Plus généralement, on observe que dans les contextes post-coloniaux, les idéologies
linguistiques, bien qu’implicites la plupart du temps, sont très fortes, en ce qu’elles
distinguent par les usages les langues indigènes, pidgins ou créoles, des langues de
colonisation. Ainsi, parler anglais par exemple, peut aussi bien indexer d’un côté que l’on
contribue au « progrès » de la communauté, d’un autre côté que l’on contribue à l’ «
aliénation » de celle-ci en s’associant à des étrangers…
On voit bien que même la pratique langagière et que le choix linguistique n’est jamais
pleinement univoque. Il indexe des positions multiples selon des idéologies multiples sur la
langue qu’une culture et qu’un groupe ne partagent pas façon fixe et déterminée. On peut
s’identifier à une même entité en même temps que l’on s’en différencie.
Pour finir, nous pourrions mentionner les travaux de P. Descola qui questionnent eux aussi le
rapport « culturel » qui peut s’établir entre des entités plus ou moins conscientes d’elle-
mêmes. Par le travail de terrain qu’il a mené chez les Achuar en Amazonie, il a décrit
comment les personnes de cette communauté considèrent des entités non-humaines comme
des locuteurs valides, notamment en étudiant les chants anent qui s’adressent au plantes, dont
on attend et recueille la réponse. Tout en considérant une plante particulière comme capable
de donner un message, l’individu (le « chamane » en question) peut aussi bien utiliser une
langue, sans forcément communiquer quelque chose de recevable linguistiquement, tout en
exprimant un besoin, celui de la guérison par exemple. Ici, il n’y a plus de distinction entre
un locuteur d’un tel groupe par rapport à un autre, tant que chacun est capable de produire
des signes. Autrement dit, celui qui s’adresse à la plante se différencie simplement de celui-
qui n’a pas la capacité de s’y adresser. Cela n’annule pas pour autant la hiérarchisation et les
«liens sociaux» existant chez les Achuar entre humains, animaux et végétaux. Bien qu’ils
puissent communiquer entre eux, des rapports de puissance continuent de s’exprimer : les
animaux sont chassés, les hommes sont affaiblis par des manque de ressources naturelles,
ainsi de suite…
Pour conclure, une pratique langagière ne signifie pas forcément un rejet ou un appartenance
à un groupe, pas plus qu’un locuteur ne communique toujours une information linguistique «
abstraite » et «réelle» à un locuteur qui lui est ontologiquement semblable.

Références :

DAVELUY, M. (2007). L’exogamie langagière en Amazonie et au Canada.
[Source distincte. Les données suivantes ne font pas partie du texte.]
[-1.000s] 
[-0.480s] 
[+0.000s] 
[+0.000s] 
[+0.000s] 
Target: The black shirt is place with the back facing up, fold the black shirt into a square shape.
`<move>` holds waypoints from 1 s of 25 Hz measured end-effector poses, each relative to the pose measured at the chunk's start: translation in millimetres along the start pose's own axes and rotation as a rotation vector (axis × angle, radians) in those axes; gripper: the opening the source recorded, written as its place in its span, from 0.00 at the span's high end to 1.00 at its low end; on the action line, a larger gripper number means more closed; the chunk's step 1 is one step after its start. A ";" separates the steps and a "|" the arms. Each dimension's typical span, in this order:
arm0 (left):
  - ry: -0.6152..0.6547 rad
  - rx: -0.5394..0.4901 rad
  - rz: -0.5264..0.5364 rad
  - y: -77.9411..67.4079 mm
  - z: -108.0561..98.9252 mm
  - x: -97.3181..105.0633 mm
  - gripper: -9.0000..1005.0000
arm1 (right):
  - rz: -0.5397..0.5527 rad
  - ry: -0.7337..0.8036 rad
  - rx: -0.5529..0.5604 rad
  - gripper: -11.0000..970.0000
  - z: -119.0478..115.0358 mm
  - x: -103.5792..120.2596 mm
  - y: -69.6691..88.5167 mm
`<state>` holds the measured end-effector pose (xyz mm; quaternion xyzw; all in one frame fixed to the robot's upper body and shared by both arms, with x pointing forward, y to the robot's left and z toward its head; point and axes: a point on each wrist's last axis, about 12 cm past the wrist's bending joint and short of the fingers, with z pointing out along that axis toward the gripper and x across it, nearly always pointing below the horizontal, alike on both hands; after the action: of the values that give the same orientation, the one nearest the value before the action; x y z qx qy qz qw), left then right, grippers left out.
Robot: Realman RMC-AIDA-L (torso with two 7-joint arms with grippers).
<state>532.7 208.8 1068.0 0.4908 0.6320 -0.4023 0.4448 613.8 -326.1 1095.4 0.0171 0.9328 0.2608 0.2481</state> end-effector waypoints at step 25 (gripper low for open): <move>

Anthropologie et Sociétés, 31 (1), 55–73. https://doi.org/10.7202/015982ar
DESCOLA, P. (2019). Une écologie des relations, CNRS Éditions
JOSEPH, C. & KALINOWSKI, I. (2020). Franz Boas, une anthropologie de la variation, La
Vie des idées https://laviedesidees.fr/Franz-Boas-une-anthropologie-de-la-variation
KULICK, D. (2019.) A Death in the Rainforest, Algonquin Books of Chapel Hill
PAUGH, A. (2005). Multilingual play: Children's code-switching, role play, and agency in
Dominica, West Indies. Language in Society, 34(1), 63-86.